Irene surprised me the next day by proposing that we visit
Notre Dame de Paris
.

“Why?” I demanded.

“Because it is Paris in the spring?” She paused in pinning on her hat to add with brittle emphasis, “Because it is the first time, the first place, where Our Enemy showed itself.”

“You mean the pistol shots.”

“Rifle shots, Buffalo Bill believes, which makes them much more interesting.”

“Then they were not merely some usual afterdark danger of Paris?”

“Knives and fists and the cancan are the usual afterdark dangers of Paris. Not rifles. I wish to reconsider the site, and the incident, by daylight.”

“Should we be dallying to speculate with Nell and Godfrey gone missing?”

“No, of course not! We should be charging to the rescue. But where? Where first? Verdun, an innocuous city on the fringe of France? If there is an Enemy, where does it hide? Come from? Go to? We must have some notion of the who, what, and whyfore before we rush off anywhere.”

“And visiting Notre Dame will provide us with this greatly needed ‘notion?’”

“I hope so.” Irene smiled tightly.

“Is not Bram Stoker to act as our escort?”

“Bram? No. Why?”

“Why not?”

“I have sent him east on a walking tour.”

“On a walking tour?”

“Well, he will take the train first. And then he will walk.”

“You had other plans for him.”

“And you disapproved of my typically feminine weakness in relying on male escort. I decided you were right.”

“I was merely pointing out an inconsistency in your character.”

“Quite rightfully so. I have remedied it.”

“But…I didn’t really mean it.”

“How unfortunate,” she murmured. “Bram left Paris this morning by rail. It shall be some time before we see him again, I suspect.”

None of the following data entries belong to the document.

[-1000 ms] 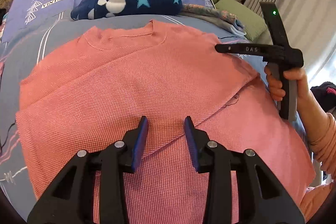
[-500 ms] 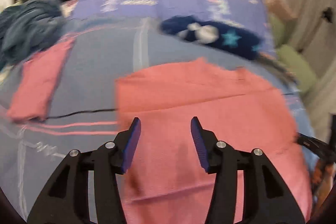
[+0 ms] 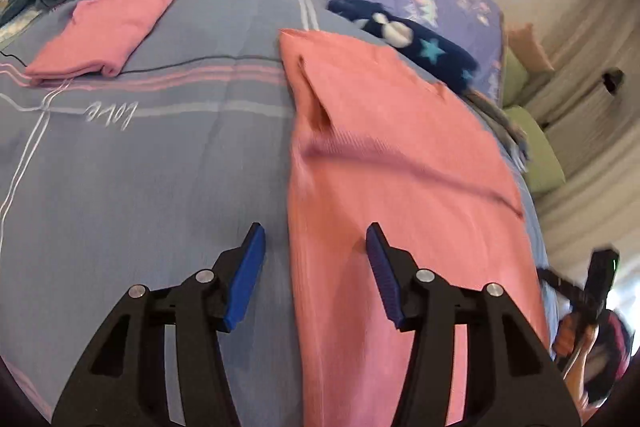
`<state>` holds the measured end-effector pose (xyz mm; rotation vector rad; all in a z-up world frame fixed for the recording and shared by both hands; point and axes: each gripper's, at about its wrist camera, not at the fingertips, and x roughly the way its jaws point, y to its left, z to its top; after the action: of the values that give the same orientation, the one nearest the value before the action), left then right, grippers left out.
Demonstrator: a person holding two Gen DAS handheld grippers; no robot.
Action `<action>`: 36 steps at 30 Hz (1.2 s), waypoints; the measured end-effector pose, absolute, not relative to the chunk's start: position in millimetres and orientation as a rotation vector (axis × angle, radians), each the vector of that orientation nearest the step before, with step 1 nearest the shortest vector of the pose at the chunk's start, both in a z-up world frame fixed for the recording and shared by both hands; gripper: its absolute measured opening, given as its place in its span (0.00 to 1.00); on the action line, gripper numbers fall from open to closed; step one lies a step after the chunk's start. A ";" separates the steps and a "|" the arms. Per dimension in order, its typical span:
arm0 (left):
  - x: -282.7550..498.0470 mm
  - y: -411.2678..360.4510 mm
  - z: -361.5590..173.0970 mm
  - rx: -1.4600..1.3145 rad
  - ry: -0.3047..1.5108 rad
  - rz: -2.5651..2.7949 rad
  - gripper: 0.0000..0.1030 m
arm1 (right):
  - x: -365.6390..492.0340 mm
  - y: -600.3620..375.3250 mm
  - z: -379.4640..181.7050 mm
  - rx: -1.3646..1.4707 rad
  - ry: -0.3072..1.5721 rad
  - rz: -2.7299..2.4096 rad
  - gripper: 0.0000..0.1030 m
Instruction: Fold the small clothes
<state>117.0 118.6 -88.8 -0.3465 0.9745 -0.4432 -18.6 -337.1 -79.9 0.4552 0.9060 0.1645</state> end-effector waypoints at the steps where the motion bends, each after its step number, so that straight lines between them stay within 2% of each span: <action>1: 103.8 119.9 -88.3 -0.356 0.973 -0.470 0.52 | -23.3 -336.3 -79.5 0.460 0.904 0.176 0.40; 12: -4.9 108.6 -84.8 -0.177 0.979 -0.503 0.52 | -99.2 -325.6 -82.5 0.519 0.808 0.211 0.46; 14: -17.3 112.7 -85.2 -0.189 0.977 -0.504 0.55 | -118.8 -324.4 -81.7 0.534 0.790 0.246 0.55; 16: -31.6 116.7 -85.2 -0.210 0.973 -0.520 0.66 | -135.3 -322.3 -79.5 0.523 0.779 0.268 0.63; 18: -46.4 116.1 -84.6 -0.201 0.960 -0.522 0.67 | -154.6 -318.3 -77.4 0.491 0.781 0.271 0.67; 20: -57.3 115.5 -84.6 -0.181 0.947 -0.532 0.84 | -169.1 -316.0 -77.5 0.500 0.796 0.287 0.70; 21: -65.9 115.5 -86.3 -0.194 0.950 -0.561 0.98 | -175.4 -315.6 -78.4 0.519 0.806 0.301 0.70; 27: -94.6 118.0 -89.8 -0.190 0.946 -0.560 0.99 | -195.2 -311.9 -85.4 0.639 0.901 0.430 0.71; 36: -100.8 135.8 -94.8 -0.368 0.946 -0.593 0.99 | -183.2 -307.5 -91.6 0.720 0.931 0.476 0.71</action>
<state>-100.8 135.8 -94.8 -0.3682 0.9460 -0.5933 -183.2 -307.5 -91.6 0.7200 0.9311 0.4756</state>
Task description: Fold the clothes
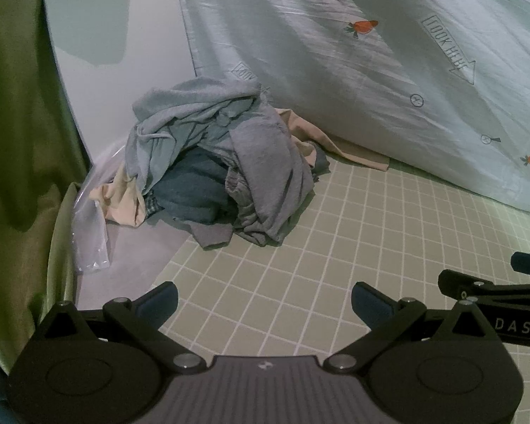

“So he is forging eastward to all the adventure, as Sherlock Holmes ranges westward to London and Whitechapel, and we are merely going to visit Notre Dame Cathedral?”

“Which is an adventure in architecture,” Irene said almost as piously as Nell might, drawing on her gloves. “Do be patient, Pink. There is more going on in the world at large than even Nellie Ely can fathom.”

The day was sublime. Paris sparkled under one of those skies marbleized by pale veins of cloud. The scents of burgeoning buds and leaves overpowered even the eternal odor of horse that is every major city’s most dominant perfume.

Irene looked a fit subject for an
Academic
portrait painter in her pale yellow satin-faille gown worked with borders of blond lace at the hem and very fashionable three-quarter-length sleeve. This subtle gown was topped by a black fichu-wrap, an exquisite sleeveless overbodice of ribbon and lace that was caught at the narrow waist by a satin sash and ruffled into a peplum both front and back. She wore a broad-brimmed hat rather than the rapidly becoming passé bonnet.

I admit that I sighed for her sense of style even as it puzzled me. One would never guess she had faced deep personal losses only forty hours before. That is a testimony, I believe, to the stage arts she had mastered as an opera singer. The numb, stricken creature I had glimpsed for a few desperate hours had been banished to some hidden cell of her mind.